## EXERCISE DESCRIPTION
Go through the lines of the material and tally those with the string "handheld"; reply with the number alone.

(DATA BELOW begins)

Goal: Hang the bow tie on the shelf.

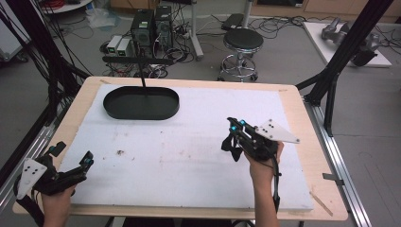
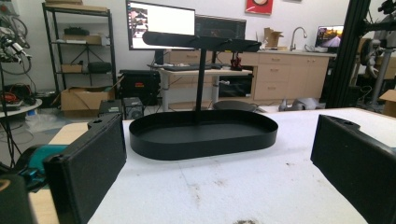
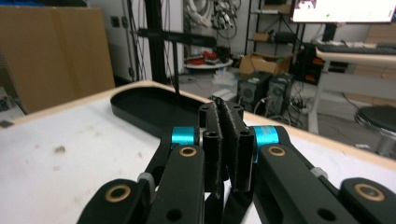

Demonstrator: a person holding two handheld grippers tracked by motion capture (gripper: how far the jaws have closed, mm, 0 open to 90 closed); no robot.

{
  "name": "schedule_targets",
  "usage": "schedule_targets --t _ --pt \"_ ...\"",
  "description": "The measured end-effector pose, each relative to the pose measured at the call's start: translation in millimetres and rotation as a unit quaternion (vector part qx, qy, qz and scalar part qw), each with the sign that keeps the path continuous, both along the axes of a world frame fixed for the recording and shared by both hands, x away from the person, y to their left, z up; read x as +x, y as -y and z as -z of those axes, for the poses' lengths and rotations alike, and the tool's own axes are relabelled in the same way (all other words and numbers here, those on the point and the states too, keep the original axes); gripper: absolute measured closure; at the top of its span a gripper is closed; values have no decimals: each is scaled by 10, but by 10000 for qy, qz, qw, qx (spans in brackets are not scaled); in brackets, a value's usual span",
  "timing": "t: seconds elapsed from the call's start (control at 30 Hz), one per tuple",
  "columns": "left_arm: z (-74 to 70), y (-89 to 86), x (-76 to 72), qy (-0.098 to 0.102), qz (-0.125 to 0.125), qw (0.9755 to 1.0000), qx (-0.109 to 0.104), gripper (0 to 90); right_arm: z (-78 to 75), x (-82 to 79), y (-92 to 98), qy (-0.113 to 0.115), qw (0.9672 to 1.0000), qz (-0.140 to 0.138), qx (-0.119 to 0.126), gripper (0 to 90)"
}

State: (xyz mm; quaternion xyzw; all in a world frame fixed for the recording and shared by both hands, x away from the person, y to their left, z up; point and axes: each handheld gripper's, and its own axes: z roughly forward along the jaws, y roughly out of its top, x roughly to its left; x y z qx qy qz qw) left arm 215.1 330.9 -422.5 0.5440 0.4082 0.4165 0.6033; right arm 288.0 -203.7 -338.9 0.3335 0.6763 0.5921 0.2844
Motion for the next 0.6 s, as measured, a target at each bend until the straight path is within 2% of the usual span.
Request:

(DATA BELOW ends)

## ANSWER TO THIS EXERCISE
2